Countdown to Grexit keeps traders tense

Markets tumble as a Grexit is back on the table.

Bank of Greece
Source: Bloomberg

Greek headlines make for unsettled markets

As the week draws to a close we are no better informed as to whether there will be a deal between Greece and its creditors ahead of the 30 June deadline. Market enthusiasm, driven by heightened expectations of a deal earlier in the week, has waned and with the IMF walking out of negotiations, it feels like we are closer to handing in the towel than reaching a satisfactory conclusion.

Rumours have emerged that Greek officials are finally contemplating the consequence of a default, furthering the feeling that negotiations are moving nowhere fast. Ultimately, the fear contagion is more important than Greece defaulting or leaving the single currency and for that reason, there was going to always be an element of unsettled markets when the Greek cloud continued to rumble on.

Ted Baker cooked up a storm of an earnings release, seeing retail sales jump 18.9%. However, it was the outperformance of the ecommerce side of the business which dominated, growing 46.9%. The brand is certainly a quality name and this is being exported successfully to the US, and increasingly Asia, which will likely create good growth prospects going into H2.

Meanwhile one of the top performers on the FTSE 100 was Royal Mail, which has near enough recaptured the sum total of yesterday's losses associated with the government's sale of its 15% in the business at £5. The firm is finally going to be let off its leash in the market and with so much business taking place online, the demand for packages is as high as it has ever been. Thus I am bullish for the firm which will soon be fully privatised which can often lead to greater efficiencies and innovation.

A hawkish Fed expected

US equities have followed the European markets lower, with the seeming increased likeliness that Greek negotiations will go to the wall later this month. With the Federal Open Market Committee meeting impending on Wednesday, we are aware that any major US release will be seen in the context of the interest rate hike timeline for the Federal Reserve. With that in mind, today's University of Michigan numbers provided another compelling argument that consumer activity is picking up strongly, with the survey hitting the third-highest level since the crisis began in 2007.

With consumer sentiment, payrolls and retail sales significantly on the rise, the likeliness is that we will see upgrades to GDP estimates and a more hawkish Fed than was anticipated at the beginning of this week.

The decision from Twitter CEO Dick Costolo to stand down today must have been a hard one, but ultimately it seems right for the future of the company. The business enjoys a loyal user base that most would be jealous of, but without finding a way to monetise that product there is little point in the company being listed in the first place. At current levels, the firm looks ripe for a takeover given the currently depressed share price.

The trend of share buybacks among firms is a result of cheap borrowing costs and a lack of low value high prospect investment opportunities. Thus, I do not doubt that many will be looking at this move as an opportunity to invest in some way.

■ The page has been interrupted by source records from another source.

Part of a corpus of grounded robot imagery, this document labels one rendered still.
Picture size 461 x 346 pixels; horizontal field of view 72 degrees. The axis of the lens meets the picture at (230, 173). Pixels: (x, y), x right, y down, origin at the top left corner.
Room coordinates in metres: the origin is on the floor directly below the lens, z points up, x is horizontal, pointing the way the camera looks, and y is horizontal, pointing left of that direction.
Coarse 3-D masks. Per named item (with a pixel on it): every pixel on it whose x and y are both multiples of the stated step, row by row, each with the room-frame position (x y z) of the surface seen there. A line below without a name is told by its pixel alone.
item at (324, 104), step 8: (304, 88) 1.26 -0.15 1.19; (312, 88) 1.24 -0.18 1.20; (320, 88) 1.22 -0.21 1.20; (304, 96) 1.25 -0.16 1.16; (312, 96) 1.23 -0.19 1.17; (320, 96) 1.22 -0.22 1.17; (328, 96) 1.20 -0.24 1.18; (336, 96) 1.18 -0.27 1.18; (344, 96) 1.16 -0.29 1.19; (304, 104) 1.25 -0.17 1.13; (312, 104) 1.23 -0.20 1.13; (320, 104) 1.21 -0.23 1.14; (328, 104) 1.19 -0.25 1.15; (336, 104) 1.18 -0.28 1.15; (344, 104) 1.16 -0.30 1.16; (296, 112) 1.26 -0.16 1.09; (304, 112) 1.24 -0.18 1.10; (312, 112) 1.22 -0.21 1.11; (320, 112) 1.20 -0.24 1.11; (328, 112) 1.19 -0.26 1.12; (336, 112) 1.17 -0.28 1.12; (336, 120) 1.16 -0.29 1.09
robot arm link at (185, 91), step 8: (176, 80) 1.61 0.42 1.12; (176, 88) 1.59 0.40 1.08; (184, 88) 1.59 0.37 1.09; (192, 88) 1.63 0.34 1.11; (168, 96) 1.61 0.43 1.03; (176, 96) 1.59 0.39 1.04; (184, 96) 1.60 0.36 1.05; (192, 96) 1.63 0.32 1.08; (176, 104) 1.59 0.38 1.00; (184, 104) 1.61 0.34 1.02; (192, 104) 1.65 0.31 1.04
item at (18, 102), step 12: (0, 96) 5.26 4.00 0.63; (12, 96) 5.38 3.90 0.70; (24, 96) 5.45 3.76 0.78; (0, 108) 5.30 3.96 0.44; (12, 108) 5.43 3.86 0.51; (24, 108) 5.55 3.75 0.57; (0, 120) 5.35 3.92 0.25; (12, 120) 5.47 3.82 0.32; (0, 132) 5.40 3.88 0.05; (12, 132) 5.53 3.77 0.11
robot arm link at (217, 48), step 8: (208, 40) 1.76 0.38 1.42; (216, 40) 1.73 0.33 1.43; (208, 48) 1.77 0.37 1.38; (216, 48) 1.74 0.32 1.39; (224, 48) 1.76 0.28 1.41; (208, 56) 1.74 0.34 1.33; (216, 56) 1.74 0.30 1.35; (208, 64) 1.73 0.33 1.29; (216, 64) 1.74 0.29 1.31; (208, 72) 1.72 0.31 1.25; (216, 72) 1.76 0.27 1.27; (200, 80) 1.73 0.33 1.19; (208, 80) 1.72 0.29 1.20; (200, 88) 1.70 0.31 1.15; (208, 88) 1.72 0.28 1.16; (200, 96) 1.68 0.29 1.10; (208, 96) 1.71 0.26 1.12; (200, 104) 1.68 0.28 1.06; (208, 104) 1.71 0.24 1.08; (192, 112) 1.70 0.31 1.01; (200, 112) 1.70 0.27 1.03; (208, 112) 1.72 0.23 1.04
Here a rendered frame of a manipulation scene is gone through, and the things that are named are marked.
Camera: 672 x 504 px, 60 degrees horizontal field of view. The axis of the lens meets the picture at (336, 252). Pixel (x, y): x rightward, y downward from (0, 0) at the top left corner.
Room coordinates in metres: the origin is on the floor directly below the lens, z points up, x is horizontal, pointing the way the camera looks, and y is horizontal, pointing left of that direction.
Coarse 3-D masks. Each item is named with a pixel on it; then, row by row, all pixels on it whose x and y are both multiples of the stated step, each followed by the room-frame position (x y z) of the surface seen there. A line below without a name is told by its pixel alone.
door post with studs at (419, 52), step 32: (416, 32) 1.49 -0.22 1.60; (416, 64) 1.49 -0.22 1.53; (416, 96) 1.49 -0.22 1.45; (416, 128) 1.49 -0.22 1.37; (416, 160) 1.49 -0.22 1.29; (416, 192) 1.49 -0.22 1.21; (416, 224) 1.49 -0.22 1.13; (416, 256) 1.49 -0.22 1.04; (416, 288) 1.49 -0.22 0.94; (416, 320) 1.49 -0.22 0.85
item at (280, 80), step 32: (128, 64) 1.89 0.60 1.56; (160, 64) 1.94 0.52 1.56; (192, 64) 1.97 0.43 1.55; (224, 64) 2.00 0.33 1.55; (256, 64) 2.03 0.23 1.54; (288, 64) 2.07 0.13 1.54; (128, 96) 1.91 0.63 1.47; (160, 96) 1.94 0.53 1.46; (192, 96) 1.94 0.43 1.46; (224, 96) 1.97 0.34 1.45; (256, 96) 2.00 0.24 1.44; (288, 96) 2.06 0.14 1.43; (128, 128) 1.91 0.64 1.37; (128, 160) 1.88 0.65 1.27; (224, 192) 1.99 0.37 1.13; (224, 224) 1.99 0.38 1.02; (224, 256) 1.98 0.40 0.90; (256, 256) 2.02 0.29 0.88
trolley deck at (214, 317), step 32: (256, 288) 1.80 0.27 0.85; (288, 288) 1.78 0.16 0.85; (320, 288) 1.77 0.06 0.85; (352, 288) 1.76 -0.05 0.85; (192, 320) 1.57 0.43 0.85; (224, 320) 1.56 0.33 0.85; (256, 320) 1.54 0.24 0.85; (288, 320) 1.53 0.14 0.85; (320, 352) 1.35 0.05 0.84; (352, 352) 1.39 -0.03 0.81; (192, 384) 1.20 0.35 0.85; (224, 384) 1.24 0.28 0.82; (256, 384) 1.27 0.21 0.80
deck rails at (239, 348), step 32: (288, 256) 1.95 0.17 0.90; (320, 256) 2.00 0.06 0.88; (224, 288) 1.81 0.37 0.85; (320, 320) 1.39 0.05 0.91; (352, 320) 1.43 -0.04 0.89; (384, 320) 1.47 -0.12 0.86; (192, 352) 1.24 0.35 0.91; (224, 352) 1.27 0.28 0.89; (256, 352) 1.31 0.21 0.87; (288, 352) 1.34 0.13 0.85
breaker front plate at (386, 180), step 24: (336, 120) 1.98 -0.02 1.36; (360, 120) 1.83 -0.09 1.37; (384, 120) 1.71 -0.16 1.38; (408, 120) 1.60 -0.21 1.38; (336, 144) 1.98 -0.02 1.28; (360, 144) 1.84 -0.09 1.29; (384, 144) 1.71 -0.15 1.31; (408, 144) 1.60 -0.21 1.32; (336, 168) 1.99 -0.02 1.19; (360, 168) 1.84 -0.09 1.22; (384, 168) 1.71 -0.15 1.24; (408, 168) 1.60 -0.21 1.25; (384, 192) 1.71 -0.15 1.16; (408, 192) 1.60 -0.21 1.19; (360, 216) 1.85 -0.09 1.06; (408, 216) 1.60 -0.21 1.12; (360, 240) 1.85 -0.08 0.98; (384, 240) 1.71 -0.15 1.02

Demand for energy to see a summer increase

Today saw a Saudi Arabian state oil company official announce that they stood ready to keep up with increased global demand if necessary by increasing output. With US driving season and Saudi Arabian air conditioning units set to run 24/7, demand for energy will likely pick up over the summer.

However, with each spike in prices comes a new bout of producers whose operations become economically viable, leading to increased supply. For this reason, prices between $60-70 are likely to dominate for some time yet. 

Euro weakness to return

The likes of EUR/USD and GBP/USD do not seem to have enough left in the tank to regain recent highs and we are starting to look at a likely scenario of dollar strength coming back into the picture. Ongoing fears surrounding Greece alongside a long-term QE programme point towards weakness in the euro to return at some point and with this week's loss of momentum, we could have seen the top for the moment.